ヘンガク La kaligrafiajxo en kadro
果てが知れぬほど巨大な寺院の、新たな門に掲げる扁額を、なんとわたしが書くことになった。
書家でもないのに指名された理由はわからない。気乗りがしないが、家族や子孫の名誉になるので、精一杯挑もうと思う。
聞けば、一枚しかない貴い板に墨で記した文字がそのまま染みこみ定着して、永久に門に飾られるのだと言う。書き直しができないのだ。
呼びもせぬのに見物人が大勢来て取り巻く。まだ書かぬうちから、下手だなあと莫迦にする。もうやめな、象の尻みたいにあんぽんたんなお前さんには無理だよ、などと汚く罵る。

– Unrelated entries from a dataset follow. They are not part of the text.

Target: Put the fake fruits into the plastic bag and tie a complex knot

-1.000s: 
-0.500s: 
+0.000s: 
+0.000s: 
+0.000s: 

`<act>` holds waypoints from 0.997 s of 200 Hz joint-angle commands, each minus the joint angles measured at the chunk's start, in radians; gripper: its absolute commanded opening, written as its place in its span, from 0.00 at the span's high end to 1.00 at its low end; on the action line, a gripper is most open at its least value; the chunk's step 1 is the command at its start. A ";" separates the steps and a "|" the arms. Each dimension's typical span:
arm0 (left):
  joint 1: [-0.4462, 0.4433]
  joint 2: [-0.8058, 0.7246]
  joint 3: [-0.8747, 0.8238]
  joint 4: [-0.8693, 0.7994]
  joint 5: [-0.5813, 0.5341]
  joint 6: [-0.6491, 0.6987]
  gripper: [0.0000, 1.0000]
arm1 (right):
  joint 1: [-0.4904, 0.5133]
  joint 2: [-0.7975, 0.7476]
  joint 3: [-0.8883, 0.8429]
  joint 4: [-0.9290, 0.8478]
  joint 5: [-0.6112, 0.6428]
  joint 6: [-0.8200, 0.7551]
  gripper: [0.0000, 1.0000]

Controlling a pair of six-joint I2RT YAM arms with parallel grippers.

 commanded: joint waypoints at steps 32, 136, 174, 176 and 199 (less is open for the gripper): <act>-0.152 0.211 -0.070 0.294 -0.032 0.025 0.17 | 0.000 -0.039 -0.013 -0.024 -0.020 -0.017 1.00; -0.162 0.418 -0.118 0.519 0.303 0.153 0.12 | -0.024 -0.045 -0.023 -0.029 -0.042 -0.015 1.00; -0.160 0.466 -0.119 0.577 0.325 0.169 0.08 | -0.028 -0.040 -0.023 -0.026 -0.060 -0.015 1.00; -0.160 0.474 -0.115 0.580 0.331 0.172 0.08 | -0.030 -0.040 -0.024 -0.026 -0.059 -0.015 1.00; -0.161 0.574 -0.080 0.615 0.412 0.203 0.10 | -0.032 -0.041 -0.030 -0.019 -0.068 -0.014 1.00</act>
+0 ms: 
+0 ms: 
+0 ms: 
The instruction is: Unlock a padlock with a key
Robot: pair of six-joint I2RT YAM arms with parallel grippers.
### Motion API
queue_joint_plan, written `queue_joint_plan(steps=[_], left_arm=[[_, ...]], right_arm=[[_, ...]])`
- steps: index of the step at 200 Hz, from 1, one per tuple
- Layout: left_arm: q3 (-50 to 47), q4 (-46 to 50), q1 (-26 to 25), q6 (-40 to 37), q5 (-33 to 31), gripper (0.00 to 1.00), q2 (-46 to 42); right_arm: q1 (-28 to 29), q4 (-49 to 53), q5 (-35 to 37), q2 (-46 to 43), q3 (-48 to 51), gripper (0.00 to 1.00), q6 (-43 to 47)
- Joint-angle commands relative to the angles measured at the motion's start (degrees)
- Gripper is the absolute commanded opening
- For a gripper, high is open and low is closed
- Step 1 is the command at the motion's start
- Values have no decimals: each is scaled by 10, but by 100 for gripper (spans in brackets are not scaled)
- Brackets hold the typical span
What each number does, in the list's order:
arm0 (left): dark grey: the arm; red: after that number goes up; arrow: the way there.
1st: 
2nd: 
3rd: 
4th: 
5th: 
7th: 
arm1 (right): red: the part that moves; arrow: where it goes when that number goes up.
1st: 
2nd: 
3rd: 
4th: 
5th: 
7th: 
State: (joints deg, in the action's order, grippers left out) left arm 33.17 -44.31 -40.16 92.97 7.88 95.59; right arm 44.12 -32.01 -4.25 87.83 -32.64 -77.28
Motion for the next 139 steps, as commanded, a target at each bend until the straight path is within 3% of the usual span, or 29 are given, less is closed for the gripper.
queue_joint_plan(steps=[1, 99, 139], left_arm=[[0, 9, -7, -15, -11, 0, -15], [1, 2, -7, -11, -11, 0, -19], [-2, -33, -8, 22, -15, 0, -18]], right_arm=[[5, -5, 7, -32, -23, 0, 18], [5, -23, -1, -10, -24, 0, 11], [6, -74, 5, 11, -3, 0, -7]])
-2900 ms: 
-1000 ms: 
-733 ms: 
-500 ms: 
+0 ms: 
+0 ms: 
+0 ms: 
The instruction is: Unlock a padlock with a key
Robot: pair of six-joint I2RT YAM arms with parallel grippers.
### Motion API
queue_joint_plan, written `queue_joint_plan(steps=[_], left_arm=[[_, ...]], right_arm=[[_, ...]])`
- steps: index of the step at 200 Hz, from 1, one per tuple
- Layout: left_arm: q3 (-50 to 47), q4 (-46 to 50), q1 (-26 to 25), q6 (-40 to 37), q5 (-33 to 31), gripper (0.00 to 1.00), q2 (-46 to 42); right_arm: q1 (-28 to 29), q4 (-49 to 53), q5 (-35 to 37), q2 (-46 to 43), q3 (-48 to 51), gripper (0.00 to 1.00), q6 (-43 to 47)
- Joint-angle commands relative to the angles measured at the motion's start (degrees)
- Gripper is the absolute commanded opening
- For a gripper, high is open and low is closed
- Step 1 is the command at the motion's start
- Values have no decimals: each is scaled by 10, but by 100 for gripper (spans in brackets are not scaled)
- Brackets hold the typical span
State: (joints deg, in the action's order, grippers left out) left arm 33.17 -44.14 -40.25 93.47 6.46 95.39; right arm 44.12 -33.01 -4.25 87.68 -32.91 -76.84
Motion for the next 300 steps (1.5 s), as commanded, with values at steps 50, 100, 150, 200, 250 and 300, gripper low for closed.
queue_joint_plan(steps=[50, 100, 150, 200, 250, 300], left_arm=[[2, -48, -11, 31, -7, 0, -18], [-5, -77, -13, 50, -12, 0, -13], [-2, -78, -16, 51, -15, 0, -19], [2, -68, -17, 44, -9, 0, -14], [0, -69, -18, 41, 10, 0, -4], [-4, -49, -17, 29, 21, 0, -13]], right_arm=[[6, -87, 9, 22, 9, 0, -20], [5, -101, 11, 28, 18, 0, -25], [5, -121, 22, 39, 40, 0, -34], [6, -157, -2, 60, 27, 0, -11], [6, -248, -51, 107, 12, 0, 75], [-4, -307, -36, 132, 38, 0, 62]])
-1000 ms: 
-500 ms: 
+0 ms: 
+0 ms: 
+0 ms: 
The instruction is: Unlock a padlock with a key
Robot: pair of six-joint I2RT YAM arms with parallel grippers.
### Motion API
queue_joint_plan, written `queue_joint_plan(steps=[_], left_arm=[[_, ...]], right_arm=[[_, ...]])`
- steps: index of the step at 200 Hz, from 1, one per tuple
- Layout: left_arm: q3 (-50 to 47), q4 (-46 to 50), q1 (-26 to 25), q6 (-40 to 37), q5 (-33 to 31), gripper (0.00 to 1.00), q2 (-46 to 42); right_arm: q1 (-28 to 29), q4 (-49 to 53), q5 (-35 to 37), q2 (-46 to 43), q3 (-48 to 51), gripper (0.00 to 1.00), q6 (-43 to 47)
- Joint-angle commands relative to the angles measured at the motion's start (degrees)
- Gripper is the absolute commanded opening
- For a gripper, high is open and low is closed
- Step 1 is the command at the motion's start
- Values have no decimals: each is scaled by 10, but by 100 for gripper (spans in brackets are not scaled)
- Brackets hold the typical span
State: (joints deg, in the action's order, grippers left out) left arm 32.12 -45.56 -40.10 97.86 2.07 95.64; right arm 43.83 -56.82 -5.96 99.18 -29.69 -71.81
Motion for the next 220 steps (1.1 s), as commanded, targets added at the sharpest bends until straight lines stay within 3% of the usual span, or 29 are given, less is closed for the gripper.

自分から名乗をあげたわけでもないのに大役を押しつけられ、なにゆえにこうまで言葉で責められなければいけないのか? 癪にさわって、ふだんのわたしなら持てそうもない大きな筆をつかみ、墨を存分につけた上で思いきり板に叩きつけてやった。
墨が四方八方遠くまで勢いよく飛び散り、悲鳴がこだましたが、わたしの知ったことじゃない。淀んだ色の雲を手でどかしてやったようで、大いに清々(せいせい)した。
その時なんという文字を書いたのか、そもそも文字を書いたのかについては覚えていない。
だがわたしの手に成るものがちゃんと扁額として門に掲げられ、あの日から二千年が経ったいまでも、偉そうに衆愚を見おろしているそうである。